*Assigned task*
Exactly as they stand, the data below are to be printed again.

*Given information*
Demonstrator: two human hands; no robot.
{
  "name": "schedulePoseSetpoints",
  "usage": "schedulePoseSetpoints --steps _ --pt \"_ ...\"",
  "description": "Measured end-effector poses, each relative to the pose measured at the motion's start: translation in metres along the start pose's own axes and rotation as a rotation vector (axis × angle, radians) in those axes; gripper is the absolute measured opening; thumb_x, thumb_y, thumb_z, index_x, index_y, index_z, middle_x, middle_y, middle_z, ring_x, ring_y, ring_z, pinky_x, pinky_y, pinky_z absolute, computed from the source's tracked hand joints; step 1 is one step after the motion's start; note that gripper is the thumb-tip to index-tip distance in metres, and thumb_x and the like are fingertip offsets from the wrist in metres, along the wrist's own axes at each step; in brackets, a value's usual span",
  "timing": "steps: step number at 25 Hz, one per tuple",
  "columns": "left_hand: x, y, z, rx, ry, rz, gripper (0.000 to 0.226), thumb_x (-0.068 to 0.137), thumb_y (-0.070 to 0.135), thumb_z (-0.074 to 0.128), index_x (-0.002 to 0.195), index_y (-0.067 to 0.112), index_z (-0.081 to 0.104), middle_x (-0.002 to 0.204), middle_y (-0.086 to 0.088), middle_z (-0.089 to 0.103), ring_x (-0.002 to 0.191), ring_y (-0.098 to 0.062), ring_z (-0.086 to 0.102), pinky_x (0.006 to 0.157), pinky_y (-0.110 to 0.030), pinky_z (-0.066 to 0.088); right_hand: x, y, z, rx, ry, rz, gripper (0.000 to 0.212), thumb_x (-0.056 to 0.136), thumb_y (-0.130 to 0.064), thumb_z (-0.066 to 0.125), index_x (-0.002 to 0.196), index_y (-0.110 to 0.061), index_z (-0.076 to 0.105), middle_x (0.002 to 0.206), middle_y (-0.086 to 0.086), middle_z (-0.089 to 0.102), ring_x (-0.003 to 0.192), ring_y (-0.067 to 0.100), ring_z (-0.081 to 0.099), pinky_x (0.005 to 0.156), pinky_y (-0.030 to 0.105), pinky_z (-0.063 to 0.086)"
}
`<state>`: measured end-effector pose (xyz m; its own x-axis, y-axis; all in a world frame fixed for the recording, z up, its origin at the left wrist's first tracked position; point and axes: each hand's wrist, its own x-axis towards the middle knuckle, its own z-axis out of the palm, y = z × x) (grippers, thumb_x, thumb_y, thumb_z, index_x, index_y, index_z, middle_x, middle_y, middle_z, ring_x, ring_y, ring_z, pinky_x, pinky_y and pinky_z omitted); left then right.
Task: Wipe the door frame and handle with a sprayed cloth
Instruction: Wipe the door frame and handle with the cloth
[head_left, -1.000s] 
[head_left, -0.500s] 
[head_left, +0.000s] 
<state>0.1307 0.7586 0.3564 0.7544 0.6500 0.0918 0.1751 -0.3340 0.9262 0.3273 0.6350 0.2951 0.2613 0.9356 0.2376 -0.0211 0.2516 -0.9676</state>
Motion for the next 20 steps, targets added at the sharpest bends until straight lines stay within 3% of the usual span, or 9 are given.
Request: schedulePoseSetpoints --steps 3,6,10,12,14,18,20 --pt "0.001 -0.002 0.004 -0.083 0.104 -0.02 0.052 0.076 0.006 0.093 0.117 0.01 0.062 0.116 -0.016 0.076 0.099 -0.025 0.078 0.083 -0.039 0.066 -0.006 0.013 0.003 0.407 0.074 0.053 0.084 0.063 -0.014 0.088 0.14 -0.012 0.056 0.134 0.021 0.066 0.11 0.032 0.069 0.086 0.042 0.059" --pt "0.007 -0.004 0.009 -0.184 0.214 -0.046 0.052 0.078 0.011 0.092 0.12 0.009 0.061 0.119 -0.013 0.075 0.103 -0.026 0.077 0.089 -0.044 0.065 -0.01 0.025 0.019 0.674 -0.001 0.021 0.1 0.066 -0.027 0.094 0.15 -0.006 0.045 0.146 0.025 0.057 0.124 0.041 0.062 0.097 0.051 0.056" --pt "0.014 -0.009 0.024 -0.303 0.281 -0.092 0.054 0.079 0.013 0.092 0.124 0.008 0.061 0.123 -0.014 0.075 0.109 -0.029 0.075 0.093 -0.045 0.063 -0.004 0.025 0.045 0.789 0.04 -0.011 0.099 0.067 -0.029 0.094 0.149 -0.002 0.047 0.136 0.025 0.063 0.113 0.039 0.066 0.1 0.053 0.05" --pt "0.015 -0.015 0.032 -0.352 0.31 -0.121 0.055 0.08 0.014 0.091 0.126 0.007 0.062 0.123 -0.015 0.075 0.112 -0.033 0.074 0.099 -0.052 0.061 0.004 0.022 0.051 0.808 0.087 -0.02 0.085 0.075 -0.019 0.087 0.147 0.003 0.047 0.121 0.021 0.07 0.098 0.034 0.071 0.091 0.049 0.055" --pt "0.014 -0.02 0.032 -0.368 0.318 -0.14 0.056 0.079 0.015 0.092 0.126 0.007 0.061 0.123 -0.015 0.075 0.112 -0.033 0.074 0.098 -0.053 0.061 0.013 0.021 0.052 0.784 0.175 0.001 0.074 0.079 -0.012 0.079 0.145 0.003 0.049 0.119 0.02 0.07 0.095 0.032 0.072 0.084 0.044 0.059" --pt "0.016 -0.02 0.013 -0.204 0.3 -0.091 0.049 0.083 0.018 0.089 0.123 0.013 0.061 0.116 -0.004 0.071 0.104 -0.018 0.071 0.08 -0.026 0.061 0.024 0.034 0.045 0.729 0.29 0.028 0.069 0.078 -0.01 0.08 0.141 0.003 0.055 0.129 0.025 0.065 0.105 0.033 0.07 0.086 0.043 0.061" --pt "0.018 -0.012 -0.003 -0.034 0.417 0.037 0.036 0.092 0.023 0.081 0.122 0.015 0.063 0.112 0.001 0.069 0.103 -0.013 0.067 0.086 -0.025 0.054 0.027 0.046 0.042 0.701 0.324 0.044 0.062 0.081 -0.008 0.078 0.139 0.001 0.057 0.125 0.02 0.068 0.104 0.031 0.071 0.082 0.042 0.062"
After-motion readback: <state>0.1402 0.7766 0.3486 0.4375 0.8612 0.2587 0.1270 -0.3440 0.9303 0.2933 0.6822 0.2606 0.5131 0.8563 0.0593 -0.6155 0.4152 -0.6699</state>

*Task solution*
Demonstrator: two human hands; no robot.
{
  "name": "schedulePoseSetpoints",
  "usage": "schedulePoseSetpoints --steps _ --pt \"_ ...\"",
  "description": "Measured end-effector poses, each relative to the pose measured at the motion's start: translation in metres along the start pose's own axes and rotation as a rotation vector (axis × angle, radians) in those axes; gripper is the absolute measured opening; thumb_x, thumb_y, thumb_z, index_x, index_y, index_z, middle_x, middle_y, middle_z, ring_x, ring_y, ring_z, pinky_x, pinky_y, pinky_z absolute, computed from the source's tracked hand joints; step 1 is one step after the motion's start; note that gripper is the thumb-tip to index-tip distance in metres, and thumb_x and the like are fingertip offsets from the wrist in metres, along the wrist's own axes at each step; in brackets, a value's usual span",
  "timing": "steps: step number at 25 Hz, one per tuple",
  "columns": "left_hand: x, y, z, rx, ry, rz, gripper (0.000 to 0.226), thumb_x (-0.068 to 0.137), thumb_y (-0.070 to 0.135), thumb_z (-0.074 to 0.128), index_x (-0.002 to 0.195), index_y (-0.067 to 0.112), index_z (-0.081 to 0.104), middle_x (-0.002 to 0.204), middle_y (-0.086 to 0.088), middle_z (-0.089 to 0.103), ring_x (-0.002 to 0.191), ring_y (-0.098 to 0.062), ring_z (-0.086 to 0.102), pinky_x (0.006 to 0.157), pinky_y (-0.110 to 0.030), pinky_z (-0.066 to 0.088); right_hand: x, y, z, rx, ry, rz, gripper (0.000 to 0.212), thumb_x (-0.056 to 0.136), thumb_y (-0.130 to 0.064), thumb_z (-0.066 to 0.125), index_x (-0.002 to 0.196), index_y (-0.110 to 0.061), index_z (-0.076 to 0.105), middle_x (0.002 to 0.206), middle_y (-0.086 to 0.086), middle_z (-0.089 to 0.102), ring_x (-0.003 to 0.192), ring_y (-0.067 to 0.100), ring_z (-0.081 to 0.099), pinky_x (0.005 to 0.156), pinky_y (-0.030 to 0.105), pinky_z (-0.063 to 0.086)"
}
`<state>`: measured end-effector pose (xyz m; its own x-axis, y-axis; all in a world frame fixed for the recording, z up, its origin at the left wrist's first tracked position; point and axes: each hand's wrist, its own x-axis towards the middle knuckle, its own z-axis out of the palm, y = z × x) (grippers, thumb_x, thumb_y, thumb_z, index_x, index_y, index_z, middle_x, middle_y, middle_z, ring_x, ring_y, ring_z, pinky_x, pinky_y and pinky_z omitted); left then right.
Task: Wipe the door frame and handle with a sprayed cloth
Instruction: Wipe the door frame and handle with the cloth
[head_left, -1.000s] 
[head_left, -0.500s] 
[head_left, +0.000s] 
<state>0.1307 0.7586 0.3564 0.7544 0.6500 0.0918 0.1751 -0.3340 0.9262 0.3273 0.6350 0.2951 0.2613 0.9356 0.2376 -0.0211 0.2516 -0.9676</state>
Motion for the next 20 steps, targets added at the sharpest bends until straight lines stay within 3% of the usual span, or 9 are given.
Request: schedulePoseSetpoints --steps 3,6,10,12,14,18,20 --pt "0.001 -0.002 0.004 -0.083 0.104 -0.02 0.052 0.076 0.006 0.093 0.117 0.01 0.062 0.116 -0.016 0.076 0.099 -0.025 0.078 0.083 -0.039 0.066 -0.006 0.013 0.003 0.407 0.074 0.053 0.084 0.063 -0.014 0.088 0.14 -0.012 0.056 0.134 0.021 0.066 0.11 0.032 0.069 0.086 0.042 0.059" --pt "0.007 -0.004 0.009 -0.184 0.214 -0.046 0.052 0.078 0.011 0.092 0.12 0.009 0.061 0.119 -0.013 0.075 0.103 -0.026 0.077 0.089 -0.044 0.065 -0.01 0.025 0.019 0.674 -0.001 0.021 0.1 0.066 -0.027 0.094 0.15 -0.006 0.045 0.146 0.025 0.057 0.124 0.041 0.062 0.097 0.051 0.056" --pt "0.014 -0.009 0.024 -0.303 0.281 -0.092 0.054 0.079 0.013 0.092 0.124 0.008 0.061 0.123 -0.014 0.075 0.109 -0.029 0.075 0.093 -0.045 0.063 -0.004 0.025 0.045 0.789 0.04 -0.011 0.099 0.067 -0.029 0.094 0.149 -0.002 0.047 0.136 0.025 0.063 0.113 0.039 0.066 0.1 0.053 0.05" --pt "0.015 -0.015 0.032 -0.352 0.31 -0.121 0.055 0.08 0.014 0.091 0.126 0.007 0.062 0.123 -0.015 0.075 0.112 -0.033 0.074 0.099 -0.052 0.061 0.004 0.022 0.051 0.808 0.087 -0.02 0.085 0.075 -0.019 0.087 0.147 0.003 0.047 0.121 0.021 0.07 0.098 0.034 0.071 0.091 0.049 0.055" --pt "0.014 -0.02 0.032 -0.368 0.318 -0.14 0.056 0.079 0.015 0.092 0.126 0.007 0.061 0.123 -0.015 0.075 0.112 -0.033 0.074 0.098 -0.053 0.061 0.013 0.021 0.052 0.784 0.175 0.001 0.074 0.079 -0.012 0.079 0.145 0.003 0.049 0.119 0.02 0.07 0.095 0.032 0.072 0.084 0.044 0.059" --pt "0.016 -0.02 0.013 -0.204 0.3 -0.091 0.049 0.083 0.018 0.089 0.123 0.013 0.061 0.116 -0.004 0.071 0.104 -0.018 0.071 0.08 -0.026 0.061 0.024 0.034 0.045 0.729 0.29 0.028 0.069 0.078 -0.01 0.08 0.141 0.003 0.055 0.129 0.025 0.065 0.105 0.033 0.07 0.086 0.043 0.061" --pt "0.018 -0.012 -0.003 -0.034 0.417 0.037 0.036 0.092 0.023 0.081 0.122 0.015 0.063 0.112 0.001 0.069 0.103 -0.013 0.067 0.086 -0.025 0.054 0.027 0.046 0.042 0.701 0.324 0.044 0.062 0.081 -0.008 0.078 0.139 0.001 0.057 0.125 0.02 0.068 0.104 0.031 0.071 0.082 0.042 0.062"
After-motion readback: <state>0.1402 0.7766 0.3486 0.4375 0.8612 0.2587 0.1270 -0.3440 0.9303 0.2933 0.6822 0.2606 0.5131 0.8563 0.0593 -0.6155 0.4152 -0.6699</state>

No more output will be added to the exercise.